Wodehouse kept right on writing straight through the most difficult time of his life, his internment by the Nazis during World War II, first in Berlin and then in Paris. It must have been terribly hard for him to maintain his morale, and there were moments when slippage was visible, not merely because of the war but because he could see his own world ending, as he wrote to a friend from Paris in June 1945:
(W.W. Norton) - ’P. G. Wodehouse: A Life in Letters’ by P. G. Wodehouse and Sophie Ratcliffe
“I have had a long spell of inaction since finishing a novel at the end of March. I suppose I shall get another plot some day, but nothing seems to stir as yet. . . . My trouble is that I already have five novels waiting to be published in England, so that anything I write now will presumably appear round about 1950, and I find it very hard to imagine what the world will be like then. I mean, it seems a waste of time to write about butlers and country houses if both are obsolete, as I suppose they will be. I can’t see what future there is for Blandings Castle, and I doubt if Bertie Wooster will be able to afford a personal attendant with the income tax at ten shillings in the pound. It looks to me as if the only one of my characters who will be able to carry on is Ukridge.
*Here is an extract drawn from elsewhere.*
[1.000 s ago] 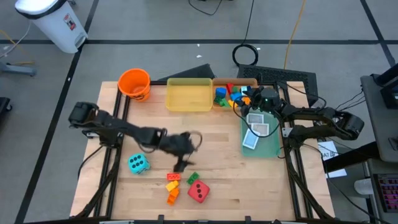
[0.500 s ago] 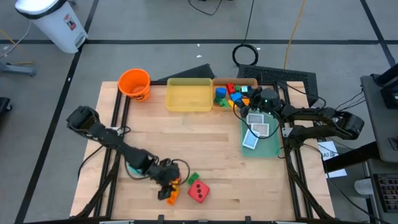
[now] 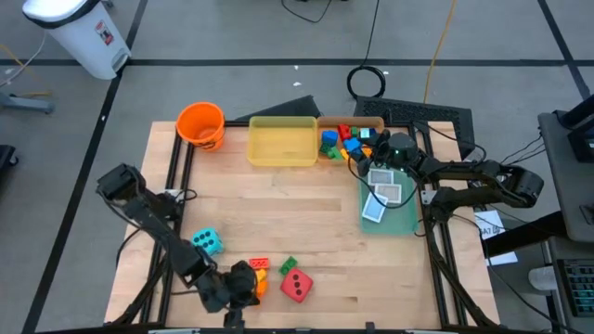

His need for making a quick touch will be all the greater in an impoverished world, though I don’t see who is going to be in a position to lend him the ten bob he is always wanting.”
Well, of course Wodehouse was wrong as wrong can be. Bertie, Jeeves, Lord Emsworth, the Empress of Blandings and — of course! — Frederick Altamont Cornwallis Twistleton, fifth Earl of Ickenham, and all the rest of them are eternal. They are beyond time and place, in a universe all their own that will, I devoutly believe, continue into the unknown to bring readers not only delight but also the bracing reassurance that whatever the stupidities we humans commit, there are places in the universe that remain unclouded by them.